E i nostri Terremoti non ci hanno deluso neanche questa volta, organizzando, il primo giorno di Dicembre, la maratona Lo Hobbit, in onore del film che uscirà a breve nelle sale: l’ennesima occasione ben riuscita, in cui è stato letto tutto il romanzo, per coinvolgere giovani e anziani, appassionati o meno di quella ‘Terra di Mezzo’.

Alle dieci e trenta iniziano la lettura e la maratona: chi resterà ad ascoltare di più quelle parole e quella storia, chi oserà immergersi completamente fino a ‘vedere’ intorno a sé Bilbo, Smog, Gandalf e tutti altri? E ancora, chi sfiderà se stesso e le sue paure, prestando la propria voce per intellegēre, come avrebbero detto i Latini, per leggere dentro e andare oltre le semplici parole stampate su un semplicissimo foglio di carta?

Si finisce intorno alle nove e si sanno immediatamente i nomi dei tre vincitori cui sarà destinato il ‘biglietto premio’ per la visione del film e segue un altro momento di condivisione offerto dall’associazione, un piccolo buffet.

Al primo posto si classifica un giovanissimo, Andrea Borgia, della scuola superiore di I grado, rimasto lì fin dalla mattina, che, in quanto primo, ottiene anche un’edizione speciale del libro.

Al secondo posto, invece, giunge un altro ragazzo, Antonino Ficarra, più grande, frequentante il liceo, cui invece è stata data anche la cartina dei luoghi citati nel testo.

Ultima classificata è, invece, una signora più grande, madre di uno dei Terremoti, rimasta il più possibile con noi.

Grazie a voi che ci avete ascoltato, non importa per un’ora o un secondo, ma che ci siete stati e ci avete accompagnato in questa maratona.

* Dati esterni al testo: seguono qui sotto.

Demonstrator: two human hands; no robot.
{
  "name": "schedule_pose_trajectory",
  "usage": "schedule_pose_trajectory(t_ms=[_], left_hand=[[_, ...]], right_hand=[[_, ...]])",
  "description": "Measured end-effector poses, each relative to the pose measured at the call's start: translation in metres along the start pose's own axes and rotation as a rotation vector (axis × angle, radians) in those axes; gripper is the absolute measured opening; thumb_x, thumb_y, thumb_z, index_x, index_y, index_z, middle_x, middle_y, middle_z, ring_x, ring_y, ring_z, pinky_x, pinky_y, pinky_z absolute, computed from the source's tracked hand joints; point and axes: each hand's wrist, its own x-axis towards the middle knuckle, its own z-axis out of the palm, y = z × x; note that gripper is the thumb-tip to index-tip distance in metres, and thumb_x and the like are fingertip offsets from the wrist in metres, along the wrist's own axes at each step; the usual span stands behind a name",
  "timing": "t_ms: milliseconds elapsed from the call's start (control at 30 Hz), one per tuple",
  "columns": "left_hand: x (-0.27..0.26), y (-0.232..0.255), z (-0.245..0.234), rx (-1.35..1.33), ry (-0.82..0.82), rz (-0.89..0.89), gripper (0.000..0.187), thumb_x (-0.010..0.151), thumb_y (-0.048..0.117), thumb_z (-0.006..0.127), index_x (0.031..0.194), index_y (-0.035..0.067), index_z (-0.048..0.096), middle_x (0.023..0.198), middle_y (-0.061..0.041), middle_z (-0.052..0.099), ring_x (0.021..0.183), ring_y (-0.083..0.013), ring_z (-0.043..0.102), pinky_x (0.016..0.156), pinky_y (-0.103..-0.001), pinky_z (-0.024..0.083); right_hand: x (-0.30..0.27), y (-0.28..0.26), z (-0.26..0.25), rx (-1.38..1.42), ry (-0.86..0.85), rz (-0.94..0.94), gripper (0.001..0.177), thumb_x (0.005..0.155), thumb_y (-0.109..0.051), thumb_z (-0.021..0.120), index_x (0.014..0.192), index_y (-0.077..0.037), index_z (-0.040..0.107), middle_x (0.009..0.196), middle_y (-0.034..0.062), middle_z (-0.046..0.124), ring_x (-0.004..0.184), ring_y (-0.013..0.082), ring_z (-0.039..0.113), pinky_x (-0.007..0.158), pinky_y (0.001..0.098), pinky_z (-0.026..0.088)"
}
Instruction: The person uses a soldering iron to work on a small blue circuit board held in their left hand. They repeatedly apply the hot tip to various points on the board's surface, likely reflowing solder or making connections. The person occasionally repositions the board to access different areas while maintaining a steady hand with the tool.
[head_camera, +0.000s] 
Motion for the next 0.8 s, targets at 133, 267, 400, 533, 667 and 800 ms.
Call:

Grazie a chiunque abbia contribuito nel ‘proclamare’ alcune di quelle pagine, per il grande aiuto che ha offerto e che, forse, ha sentito lui stesso durante la lettura.

Grazie, infine, a chi organizza con fatica e impegno questi momenti, perché significa che è riuscito a conservare dentro di sé il bambino di un tempo.

Cari Terremoti, alla prossima occasione di condivisione, per rifugiarci un po’ nella nostra fantasia e allontanare la forse troppo consueta razionalità.